*Records drawn from a dataset*.
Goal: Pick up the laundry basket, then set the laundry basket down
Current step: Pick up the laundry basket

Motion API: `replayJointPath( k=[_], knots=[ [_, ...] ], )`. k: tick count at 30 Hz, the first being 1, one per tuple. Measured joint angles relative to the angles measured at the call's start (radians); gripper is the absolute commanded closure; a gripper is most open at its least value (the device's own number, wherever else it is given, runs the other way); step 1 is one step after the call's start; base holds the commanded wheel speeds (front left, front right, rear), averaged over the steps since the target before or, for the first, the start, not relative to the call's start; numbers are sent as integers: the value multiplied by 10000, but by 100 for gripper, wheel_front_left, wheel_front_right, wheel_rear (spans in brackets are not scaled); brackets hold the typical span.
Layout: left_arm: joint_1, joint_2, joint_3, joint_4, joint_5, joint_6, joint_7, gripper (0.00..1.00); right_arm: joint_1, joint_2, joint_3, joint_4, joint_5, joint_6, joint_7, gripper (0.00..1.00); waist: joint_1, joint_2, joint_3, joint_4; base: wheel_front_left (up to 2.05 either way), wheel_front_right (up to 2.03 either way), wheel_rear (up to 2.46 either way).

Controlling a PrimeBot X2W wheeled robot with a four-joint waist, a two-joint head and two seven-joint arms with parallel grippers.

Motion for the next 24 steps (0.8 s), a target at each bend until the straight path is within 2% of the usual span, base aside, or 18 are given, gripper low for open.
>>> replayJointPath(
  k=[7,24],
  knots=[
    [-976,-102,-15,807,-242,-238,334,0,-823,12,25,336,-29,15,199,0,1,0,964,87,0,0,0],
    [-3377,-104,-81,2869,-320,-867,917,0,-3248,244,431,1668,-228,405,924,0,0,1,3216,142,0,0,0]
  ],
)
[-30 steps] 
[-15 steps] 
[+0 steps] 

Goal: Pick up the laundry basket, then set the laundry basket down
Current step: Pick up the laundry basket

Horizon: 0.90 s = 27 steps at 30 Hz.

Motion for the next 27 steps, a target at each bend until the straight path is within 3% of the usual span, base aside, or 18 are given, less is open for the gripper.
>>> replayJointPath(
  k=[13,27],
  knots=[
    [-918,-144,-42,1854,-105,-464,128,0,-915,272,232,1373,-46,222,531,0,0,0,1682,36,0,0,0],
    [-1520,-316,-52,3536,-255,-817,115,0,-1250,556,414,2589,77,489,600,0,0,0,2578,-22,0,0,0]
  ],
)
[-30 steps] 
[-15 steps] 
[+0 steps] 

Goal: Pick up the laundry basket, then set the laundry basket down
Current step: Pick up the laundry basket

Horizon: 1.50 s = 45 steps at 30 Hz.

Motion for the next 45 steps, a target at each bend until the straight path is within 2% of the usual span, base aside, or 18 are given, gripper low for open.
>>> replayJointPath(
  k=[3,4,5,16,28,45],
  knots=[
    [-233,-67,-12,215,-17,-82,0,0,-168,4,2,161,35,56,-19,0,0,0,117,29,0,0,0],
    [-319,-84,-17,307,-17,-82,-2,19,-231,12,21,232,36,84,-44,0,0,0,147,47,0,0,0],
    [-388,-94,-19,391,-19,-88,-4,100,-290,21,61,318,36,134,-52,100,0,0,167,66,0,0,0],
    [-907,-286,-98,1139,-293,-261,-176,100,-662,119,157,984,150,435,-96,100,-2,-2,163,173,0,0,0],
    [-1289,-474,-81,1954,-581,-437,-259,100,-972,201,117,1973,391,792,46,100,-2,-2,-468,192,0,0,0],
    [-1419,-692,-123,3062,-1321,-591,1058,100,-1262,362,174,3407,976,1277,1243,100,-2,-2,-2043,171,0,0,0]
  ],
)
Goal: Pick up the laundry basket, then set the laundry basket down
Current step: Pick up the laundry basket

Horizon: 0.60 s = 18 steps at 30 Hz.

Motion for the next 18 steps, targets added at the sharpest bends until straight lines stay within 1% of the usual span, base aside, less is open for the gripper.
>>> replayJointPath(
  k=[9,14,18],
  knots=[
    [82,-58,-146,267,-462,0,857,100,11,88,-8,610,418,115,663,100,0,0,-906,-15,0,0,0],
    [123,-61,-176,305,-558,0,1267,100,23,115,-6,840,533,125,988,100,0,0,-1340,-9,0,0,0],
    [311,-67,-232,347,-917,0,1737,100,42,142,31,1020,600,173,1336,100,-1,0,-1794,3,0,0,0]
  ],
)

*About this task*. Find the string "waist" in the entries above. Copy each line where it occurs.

*Result below*.
Layout: left_arm: joint_1, joint_2, joint_3, joint_4, joint_5, joint_6, joint_7, gripper (0.00..1.00); right_arm: joint_1, joint_2, joint_3, joint_4, joint_5, joint_6, joint_7, gripper (0.00..1.00); waist: joint_1, joint_2, joint_3, joint_4; base: wheel_front_left (up to 2.05 either way), wheel_front_right (up to 2.03 either way), wheel_rear (up to 2.46 either way).
Controlling a PrimeBot X2W wheeled robot with a four-joint waist, a two-joint head and two seven-joint arms with parallel grippers.

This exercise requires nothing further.